• Exercise objective:
In full and without alteration, copy the listing.

■ ■ ■

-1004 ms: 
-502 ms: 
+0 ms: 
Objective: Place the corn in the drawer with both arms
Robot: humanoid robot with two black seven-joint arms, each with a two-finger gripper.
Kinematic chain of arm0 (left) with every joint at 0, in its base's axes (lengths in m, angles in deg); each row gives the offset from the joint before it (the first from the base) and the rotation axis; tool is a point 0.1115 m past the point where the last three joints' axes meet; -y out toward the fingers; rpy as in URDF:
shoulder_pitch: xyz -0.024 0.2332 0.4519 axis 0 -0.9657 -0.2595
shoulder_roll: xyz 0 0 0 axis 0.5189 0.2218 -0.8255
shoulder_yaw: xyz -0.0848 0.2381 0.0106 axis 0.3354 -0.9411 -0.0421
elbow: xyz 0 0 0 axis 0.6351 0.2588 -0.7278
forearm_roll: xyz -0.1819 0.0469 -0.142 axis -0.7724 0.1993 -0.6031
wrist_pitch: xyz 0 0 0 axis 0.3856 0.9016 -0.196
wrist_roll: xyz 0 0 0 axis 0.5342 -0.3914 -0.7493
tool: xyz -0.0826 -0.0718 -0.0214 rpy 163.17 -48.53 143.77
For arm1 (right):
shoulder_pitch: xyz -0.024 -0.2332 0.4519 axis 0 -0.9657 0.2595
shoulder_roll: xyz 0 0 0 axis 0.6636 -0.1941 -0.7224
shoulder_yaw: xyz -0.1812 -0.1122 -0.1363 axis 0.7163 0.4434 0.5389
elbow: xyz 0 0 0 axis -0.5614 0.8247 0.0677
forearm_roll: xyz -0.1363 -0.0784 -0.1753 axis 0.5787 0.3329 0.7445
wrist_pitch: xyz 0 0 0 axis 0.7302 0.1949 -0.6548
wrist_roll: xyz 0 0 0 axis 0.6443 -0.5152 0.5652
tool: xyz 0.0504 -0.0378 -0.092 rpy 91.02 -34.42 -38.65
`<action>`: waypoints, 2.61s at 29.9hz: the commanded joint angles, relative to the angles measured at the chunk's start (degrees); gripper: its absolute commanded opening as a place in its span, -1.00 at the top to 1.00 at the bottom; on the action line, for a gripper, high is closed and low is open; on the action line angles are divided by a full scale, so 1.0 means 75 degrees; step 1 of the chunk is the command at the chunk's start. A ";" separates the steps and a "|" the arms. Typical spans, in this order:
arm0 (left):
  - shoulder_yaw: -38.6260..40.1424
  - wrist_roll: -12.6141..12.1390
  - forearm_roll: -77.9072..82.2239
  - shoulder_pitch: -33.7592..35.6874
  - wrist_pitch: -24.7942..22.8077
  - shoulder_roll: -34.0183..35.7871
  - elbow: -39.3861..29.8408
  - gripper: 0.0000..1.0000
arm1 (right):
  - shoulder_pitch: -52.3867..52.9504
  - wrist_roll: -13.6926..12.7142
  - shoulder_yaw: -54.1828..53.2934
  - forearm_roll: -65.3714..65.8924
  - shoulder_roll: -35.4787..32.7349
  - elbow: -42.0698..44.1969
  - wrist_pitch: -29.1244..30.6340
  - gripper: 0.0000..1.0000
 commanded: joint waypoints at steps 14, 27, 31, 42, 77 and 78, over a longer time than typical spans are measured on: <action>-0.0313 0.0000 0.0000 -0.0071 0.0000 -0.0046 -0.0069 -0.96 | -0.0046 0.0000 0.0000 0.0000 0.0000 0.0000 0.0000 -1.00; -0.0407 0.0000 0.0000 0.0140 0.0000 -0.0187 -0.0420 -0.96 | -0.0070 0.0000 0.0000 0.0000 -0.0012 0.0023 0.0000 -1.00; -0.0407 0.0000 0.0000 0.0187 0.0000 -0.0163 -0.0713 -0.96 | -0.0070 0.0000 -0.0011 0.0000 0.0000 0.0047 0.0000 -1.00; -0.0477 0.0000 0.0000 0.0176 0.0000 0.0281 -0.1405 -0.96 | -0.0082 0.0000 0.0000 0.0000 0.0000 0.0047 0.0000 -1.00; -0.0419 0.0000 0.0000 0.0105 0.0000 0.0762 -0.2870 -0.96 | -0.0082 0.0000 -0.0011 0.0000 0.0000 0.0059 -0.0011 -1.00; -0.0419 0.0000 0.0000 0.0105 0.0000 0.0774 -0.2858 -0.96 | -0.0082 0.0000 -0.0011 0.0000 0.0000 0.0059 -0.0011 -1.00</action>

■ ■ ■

• Exercise output:
-1004 ms: 
-502 ms: 
+0 ms: 
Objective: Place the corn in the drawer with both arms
Robot: humanoid robot with two black seven-joint arms, each with a two-finger gripper.
Kinematic chain of arm0 (left) with every joint at 0, in its base's axes (lengths in m, angles in deg); each row gives the offset from the joint before it (the first from the base) and the rotation axis; tool is a point 0.1115 m past the point where the last three joints' axes meet; -y out toward the fingers; rpy as in URDF:
shoulder_pitch: xyz -0.024 0.2332 0.4519 axis 0 -0.9657 -0.2595
shoulder_roll: xyz 0 0 0 axis 0.5189 0.2218 -0.8255
shoulder_yaw: xyz -0.0848 0.2381 0.0106 axis 0.3354 -0.9411 -0.0421
elbow: xyz 0 0 0 axis 0.6351 0.2588 -0.7278
forearm_roll: xyz -0.1819 0.0469 -0.142 axis -0.7724 0.1993 -0.6031
wrist_pitch: xyz 0 0 0 axis 0.3856 0.9016 -0.196
wrist_roll: xyz 0 0 0 axis 0.5342 -0.3914 -0.7493
tool: xyz -0.0826 -0.0718 -0.0214 rpy 163.17 -48.53 143.77
For arm1 (right):
shoulder_pitch: xyz -0.024 -0.2332 0.4519 axis 0 -0.9657 0.2595
shoulder_roll: xyz 0 0 0 axis 0.6636 -0.1941 -0.7224
shoulder_yaw: xyz -0.1812 -0.1122 -0.1363 axis 0.7163 0.4434 0.5389
elbow: xyz 0 0 0 axis -0.5614 0.8247 0.0677
forearm_roll: xyz -0.1363 -0.0784 -0.1753 axis 0.5787 0.3329 0.7445
wrist_pitch: xyz 0 0 0 axis 0.7302 0.1949 -0.6548
wrist_roll: xyz 0 0 0 axis 0.6443 -0.5152 0.5652
tool: xyz 0.0504 -0.0378 -0.092 rpy 91.02 -34.42 -38.65
`<action>`: waypoints, 2.61s at 29.9hz: the commanded joint angles, relative to the angles measured at the chunk's start (degrees); gripper: its absolute commanded opening as a place in its span, -1.00 at the top to 1.00 at the bottom; on the action line, for a gripper, high is closed and low is open; on the action line angles are divided by a full scale, so 1.0 means 75 degrees; step 1 of the chunk is the command at the chunk's start. A ";" separates the steps and a "|" the arms. Typical spans, in this order:
arm0 (left):
  - shoulder_yaw: -38.6260..40.1424
  - wrist_roll: -12.6141..12.1390
  - forearm_roll: -77.9072..82.2239
  - shoulder_pitch: -33.7592..35.6874
  - wrist_pitch: -24.7942..22.8077
  - shoulder_roll: -34.0183..35.7871
  - elbow: -39.3861..29.8408
  - gripper: 0.0000..1.0000
arm1 (right):
  - shoulder_pitch: -52.3867..52.9504
  - wrist_roll: -13.6926..12.7142
  - shoulder_yaw: -54.1828..53.2934
  - forearm_roll: -65.3714..65.8924
  - shoulder_roll: -35.4787..32.7349
  - elbow: -42.0698..44.1969
  - wrist_pitch: -29.1244..30.6340
  - gripper: 0.0000..1.0000
 commanded: joint waypoints at steps 14, 27, 31, 42, 77 and 78, over a longer time than typical spans are measured on: <action>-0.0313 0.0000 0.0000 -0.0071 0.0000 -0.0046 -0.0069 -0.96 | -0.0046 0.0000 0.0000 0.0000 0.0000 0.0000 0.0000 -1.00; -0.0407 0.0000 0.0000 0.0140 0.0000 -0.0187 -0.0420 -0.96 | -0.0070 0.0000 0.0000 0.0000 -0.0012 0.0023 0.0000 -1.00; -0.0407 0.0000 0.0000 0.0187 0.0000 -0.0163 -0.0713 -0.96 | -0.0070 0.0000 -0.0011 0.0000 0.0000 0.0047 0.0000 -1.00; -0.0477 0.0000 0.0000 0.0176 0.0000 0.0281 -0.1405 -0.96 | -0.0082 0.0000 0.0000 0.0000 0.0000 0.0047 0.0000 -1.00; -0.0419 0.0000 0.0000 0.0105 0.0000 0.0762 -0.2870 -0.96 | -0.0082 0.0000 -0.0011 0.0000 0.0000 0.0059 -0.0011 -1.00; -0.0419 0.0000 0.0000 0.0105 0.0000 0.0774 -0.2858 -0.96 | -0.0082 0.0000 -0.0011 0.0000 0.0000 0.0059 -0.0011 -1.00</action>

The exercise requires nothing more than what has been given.